Source records:
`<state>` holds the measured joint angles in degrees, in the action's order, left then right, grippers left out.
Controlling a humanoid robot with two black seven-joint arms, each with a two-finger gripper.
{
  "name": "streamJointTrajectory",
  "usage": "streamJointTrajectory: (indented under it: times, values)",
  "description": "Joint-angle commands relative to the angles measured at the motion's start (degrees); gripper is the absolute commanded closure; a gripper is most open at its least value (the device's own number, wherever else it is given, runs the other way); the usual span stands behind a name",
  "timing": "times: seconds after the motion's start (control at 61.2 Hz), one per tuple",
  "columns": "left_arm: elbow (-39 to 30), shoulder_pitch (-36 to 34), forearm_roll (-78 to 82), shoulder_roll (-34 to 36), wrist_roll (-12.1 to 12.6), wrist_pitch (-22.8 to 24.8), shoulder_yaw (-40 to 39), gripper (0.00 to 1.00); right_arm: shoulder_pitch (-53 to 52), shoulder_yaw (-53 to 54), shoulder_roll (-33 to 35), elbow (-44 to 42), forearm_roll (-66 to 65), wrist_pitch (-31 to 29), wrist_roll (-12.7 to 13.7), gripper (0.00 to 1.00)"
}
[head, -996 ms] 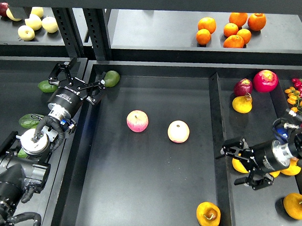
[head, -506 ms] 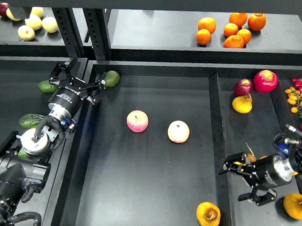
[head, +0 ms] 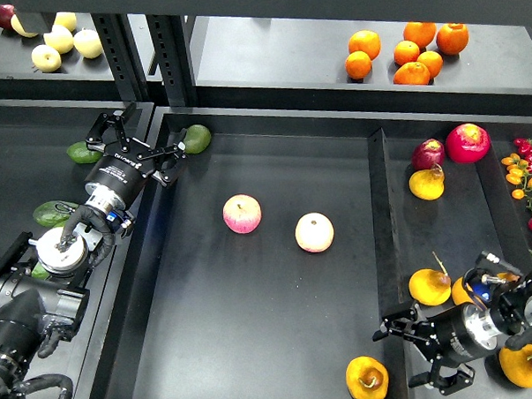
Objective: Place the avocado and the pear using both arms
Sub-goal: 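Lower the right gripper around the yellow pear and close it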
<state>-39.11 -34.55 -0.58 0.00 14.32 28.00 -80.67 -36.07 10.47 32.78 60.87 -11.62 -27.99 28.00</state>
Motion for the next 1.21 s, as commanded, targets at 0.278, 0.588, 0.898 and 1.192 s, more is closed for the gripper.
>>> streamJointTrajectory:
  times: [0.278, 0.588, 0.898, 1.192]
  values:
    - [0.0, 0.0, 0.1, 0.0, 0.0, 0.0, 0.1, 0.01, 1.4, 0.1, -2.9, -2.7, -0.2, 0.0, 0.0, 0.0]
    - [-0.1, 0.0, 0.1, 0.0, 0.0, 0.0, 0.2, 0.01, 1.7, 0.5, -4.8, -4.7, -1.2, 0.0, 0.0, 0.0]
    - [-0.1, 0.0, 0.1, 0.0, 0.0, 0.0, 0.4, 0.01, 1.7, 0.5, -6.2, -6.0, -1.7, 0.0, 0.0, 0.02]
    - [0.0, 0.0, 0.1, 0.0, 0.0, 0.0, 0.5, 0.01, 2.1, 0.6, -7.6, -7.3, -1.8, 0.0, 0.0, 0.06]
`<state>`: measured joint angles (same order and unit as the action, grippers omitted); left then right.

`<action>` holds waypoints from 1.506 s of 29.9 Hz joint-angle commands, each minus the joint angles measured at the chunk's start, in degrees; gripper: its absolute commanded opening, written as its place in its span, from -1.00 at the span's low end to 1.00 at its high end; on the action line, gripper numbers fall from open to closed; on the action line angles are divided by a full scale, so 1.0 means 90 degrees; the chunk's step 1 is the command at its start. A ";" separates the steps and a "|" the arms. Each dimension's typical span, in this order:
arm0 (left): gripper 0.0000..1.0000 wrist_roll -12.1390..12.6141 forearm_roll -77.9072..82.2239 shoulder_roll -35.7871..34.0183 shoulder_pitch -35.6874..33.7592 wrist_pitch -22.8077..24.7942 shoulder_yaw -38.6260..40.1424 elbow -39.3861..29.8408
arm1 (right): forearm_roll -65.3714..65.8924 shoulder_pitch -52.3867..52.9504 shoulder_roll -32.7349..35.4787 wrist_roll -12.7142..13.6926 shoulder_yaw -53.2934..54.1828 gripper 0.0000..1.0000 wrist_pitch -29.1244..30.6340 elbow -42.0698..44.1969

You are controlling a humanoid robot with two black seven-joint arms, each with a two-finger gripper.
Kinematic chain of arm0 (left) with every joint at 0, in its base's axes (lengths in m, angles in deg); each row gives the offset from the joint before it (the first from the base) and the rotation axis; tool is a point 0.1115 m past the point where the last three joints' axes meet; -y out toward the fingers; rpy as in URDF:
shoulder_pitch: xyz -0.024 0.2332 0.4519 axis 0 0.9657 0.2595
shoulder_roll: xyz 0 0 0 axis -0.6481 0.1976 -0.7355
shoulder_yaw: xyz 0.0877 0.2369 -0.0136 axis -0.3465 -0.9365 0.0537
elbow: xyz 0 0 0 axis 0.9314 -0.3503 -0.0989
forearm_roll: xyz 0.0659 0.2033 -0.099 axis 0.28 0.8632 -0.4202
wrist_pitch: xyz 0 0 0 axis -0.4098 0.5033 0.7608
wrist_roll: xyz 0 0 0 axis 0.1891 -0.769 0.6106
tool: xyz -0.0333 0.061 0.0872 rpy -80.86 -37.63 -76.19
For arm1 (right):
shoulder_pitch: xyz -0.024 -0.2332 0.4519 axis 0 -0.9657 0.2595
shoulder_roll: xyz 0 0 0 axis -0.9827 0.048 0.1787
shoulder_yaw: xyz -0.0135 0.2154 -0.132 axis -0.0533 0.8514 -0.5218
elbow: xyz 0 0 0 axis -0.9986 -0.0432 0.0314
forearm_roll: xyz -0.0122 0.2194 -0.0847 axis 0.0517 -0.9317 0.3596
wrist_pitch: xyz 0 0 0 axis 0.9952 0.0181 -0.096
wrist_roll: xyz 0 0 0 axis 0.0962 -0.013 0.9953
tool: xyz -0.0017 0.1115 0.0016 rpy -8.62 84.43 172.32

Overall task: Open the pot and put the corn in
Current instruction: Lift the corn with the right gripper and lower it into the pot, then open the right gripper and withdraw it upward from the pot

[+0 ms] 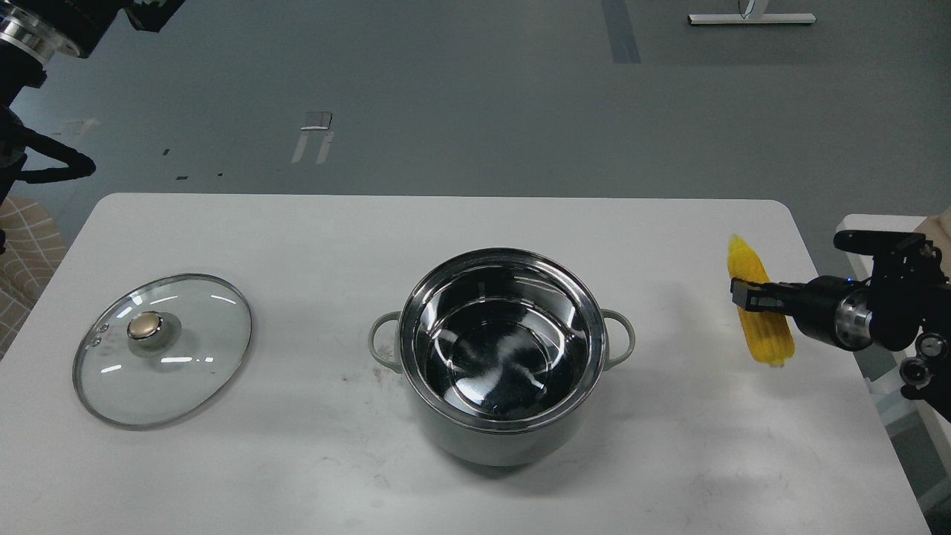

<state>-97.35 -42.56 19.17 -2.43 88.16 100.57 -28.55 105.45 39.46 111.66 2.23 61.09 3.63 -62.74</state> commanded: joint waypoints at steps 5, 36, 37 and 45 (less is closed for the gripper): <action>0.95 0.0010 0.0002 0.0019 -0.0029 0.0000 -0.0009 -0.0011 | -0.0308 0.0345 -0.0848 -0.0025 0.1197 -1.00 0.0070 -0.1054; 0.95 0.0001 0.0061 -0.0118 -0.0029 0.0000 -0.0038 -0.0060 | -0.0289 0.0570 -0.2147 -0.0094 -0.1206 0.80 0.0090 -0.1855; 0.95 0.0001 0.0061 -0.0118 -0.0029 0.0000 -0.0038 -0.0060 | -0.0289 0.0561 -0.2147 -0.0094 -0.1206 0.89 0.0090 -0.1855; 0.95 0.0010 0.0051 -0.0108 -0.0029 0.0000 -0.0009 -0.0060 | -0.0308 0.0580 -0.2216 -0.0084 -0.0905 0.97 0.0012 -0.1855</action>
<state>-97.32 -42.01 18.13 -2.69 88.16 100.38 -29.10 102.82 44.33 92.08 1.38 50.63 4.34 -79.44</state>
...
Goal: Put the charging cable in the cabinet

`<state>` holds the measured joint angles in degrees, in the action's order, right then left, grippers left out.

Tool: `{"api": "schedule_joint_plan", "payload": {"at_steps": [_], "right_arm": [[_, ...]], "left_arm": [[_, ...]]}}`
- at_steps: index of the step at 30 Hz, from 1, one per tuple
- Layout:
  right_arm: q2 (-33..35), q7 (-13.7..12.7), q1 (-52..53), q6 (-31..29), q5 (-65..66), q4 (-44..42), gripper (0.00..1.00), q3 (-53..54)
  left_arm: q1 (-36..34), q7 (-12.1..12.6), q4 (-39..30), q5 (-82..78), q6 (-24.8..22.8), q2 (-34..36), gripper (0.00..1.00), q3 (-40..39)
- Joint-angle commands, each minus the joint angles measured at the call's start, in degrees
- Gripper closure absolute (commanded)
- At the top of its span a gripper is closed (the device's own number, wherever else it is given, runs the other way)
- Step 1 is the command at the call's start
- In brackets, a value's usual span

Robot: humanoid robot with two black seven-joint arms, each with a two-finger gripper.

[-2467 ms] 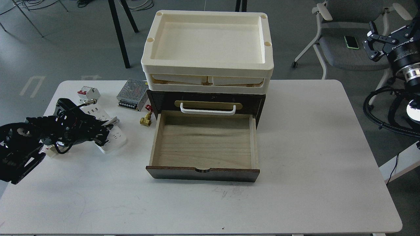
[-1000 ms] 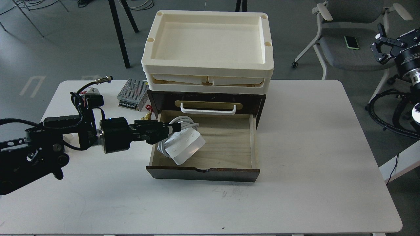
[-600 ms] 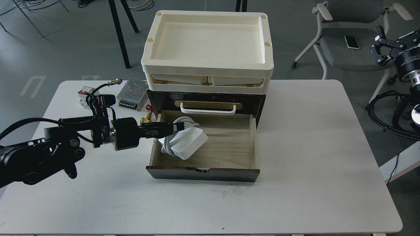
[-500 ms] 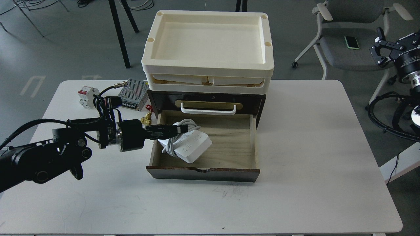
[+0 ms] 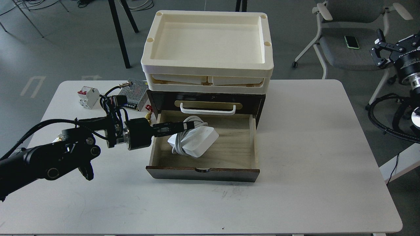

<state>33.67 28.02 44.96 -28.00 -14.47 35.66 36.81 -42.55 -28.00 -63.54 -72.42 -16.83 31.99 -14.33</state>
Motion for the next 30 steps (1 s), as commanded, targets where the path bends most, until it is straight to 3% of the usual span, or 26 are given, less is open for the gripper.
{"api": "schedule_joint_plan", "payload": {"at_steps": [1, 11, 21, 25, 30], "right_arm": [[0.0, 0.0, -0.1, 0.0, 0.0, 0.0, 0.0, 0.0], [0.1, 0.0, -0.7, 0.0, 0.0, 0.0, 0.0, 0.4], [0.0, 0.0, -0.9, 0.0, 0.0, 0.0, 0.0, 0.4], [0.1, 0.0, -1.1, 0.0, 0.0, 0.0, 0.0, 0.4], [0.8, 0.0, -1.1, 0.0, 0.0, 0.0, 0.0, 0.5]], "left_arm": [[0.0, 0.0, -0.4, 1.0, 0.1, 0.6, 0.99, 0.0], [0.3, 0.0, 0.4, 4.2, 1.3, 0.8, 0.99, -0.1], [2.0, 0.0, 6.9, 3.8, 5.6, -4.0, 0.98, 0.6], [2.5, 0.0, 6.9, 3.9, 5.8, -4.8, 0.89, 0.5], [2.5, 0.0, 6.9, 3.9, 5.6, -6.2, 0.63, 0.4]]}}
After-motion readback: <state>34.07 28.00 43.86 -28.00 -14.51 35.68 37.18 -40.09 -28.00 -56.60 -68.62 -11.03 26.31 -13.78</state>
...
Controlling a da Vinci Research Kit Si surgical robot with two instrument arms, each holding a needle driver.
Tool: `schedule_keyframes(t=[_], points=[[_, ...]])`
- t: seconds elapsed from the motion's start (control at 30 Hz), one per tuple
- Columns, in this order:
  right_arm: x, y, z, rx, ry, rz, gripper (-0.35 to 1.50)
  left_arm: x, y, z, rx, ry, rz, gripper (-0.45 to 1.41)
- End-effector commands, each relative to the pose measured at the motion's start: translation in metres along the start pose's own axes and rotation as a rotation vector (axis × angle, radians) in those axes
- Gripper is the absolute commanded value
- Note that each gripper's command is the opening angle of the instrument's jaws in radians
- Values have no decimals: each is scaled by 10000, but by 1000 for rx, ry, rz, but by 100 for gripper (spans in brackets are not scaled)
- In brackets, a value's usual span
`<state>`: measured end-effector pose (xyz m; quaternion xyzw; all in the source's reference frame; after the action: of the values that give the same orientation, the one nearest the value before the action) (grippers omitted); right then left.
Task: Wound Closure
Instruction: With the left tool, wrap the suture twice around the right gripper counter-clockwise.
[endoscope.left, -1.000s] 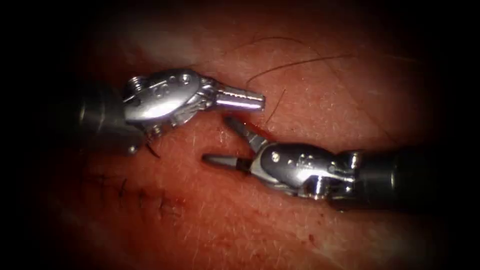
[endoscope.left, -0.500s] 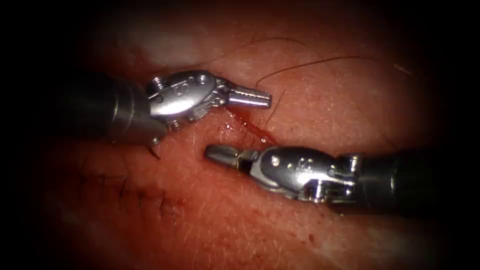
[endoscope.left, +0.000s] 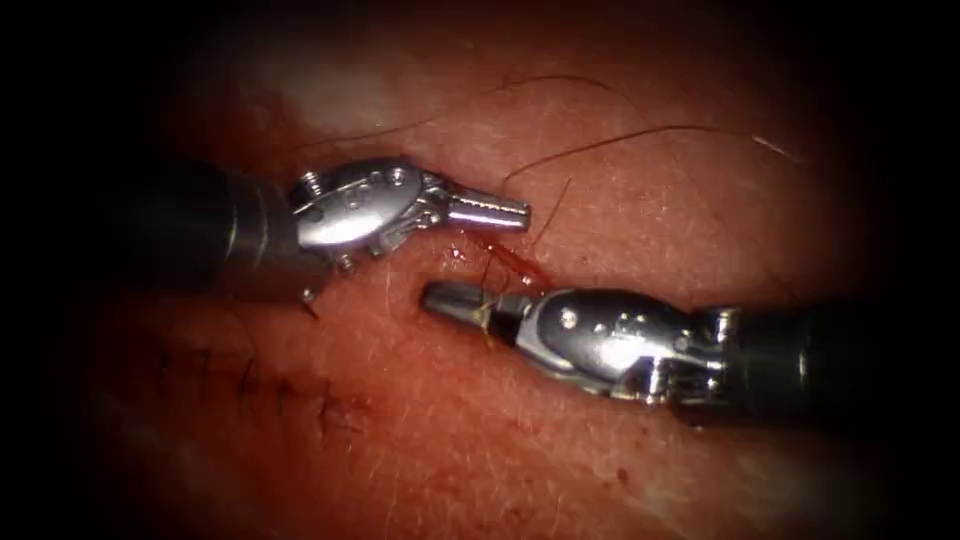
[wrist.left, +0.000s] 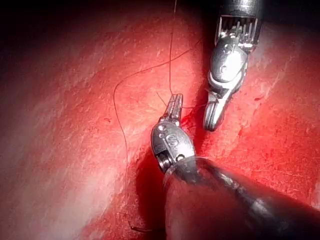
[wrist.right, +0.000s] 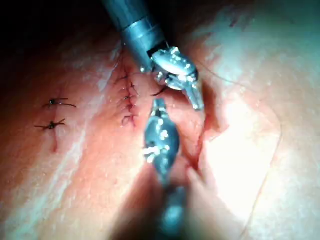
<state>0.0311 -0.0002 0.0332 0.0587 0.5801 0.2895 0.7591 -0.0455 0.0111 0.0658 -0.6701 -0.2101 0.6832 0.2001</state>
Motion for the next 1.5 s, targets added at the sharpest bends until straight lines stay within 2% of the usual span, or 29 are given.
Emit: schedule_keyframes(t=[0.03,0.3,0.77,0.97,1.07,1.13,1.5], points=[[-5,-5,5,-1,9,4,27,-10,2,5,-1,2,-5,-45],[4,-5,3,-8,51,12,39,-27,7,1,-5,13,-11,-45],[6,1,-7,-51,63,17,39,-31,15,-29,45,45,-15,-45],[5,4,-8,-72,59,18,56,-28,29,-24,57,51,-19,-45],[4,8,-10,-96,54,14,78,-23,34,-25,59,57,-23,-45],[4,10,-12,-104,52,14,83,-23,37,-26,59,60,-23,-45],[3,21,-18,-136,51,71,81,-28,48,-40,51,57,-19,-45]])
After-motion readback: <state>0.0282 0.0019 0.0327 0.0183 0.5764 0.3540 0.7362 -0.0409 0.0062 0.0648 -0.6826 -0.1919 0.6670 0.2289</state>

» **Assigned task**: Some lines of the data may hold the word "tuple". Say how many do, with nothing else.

» **Response for this exercise**: 3